Exercise description:
Whenever a line in this data holds the word "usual", report that line in full.

Supplied data:
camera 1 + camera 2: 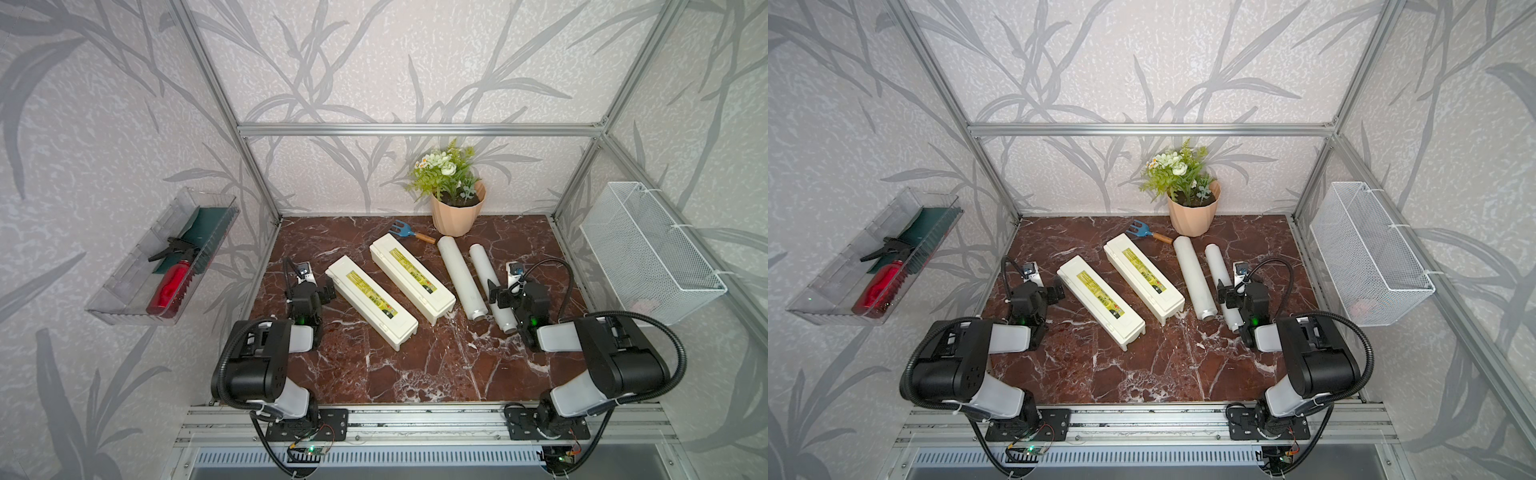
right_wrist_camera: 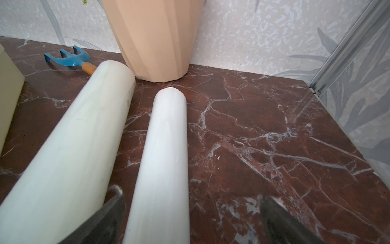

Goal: Put plastic wrap rolls into dispensers
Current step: Move the plastic wrap cutting box to the center of the board.

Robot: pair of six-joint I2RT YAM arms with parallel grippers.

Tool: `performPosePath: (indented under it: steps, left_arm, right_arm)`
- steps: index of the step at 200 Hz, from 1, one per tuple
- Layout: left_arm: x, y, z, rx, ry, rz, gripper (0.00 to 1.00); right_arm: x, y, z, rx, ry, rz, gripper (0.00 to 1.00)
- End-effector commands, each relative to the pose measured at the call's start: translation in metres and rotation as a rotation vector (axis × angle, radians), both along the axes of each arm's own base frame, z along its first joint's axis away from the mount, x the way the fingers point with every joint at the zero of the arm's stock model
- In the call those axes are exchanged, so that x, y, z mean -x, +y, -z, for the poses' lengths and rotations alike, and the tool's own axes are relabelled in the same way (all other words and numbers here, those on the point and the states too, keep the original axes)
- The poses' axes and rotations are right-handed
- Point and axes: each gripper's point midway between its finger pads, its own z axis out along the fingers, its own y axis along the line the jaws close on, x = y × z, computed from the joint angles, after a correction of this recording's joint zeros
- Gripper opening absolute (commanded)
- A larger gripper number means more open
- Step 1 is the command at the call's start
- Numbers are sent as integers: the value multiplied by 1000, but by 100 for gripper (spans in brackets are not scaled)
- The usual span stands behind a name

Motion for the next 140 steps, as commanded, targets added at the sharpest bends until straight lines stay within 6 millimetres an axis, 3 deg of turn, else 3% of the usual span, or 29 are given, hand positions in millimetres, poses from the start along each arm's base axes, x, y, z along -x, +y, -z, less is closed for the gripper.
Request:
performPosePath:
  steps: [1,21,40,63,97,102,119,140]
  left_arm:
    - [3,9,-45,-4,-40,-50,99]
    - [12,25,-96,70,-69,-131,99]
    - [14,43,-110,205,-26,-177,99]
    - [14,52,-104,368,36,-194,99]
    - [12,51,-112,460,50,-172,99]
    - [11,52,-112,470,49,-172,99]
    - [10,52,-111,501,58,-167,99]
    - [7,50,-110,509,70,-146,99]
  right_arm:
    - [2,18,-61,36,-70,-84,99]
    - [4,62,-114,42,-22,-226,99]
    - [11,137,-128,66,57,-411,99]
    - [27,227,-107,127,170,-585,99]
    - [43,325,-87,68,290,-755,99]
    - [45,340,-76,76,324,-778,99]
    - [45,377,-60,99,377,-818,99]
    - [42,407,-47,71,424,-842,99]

Written solution:
- The usual span stands behind a name
Motion for the next 140 steps, as commanded, targets added at the sharpest bends until straight lines stay within 6 millimetres an axis, 3 deg of turn, else 3% of the usual span, or 29 are given, hand positions in millimetres, poses from the start along each arm's base axes, x, y, z along -x, +y, -z, less is closed for the gripper.

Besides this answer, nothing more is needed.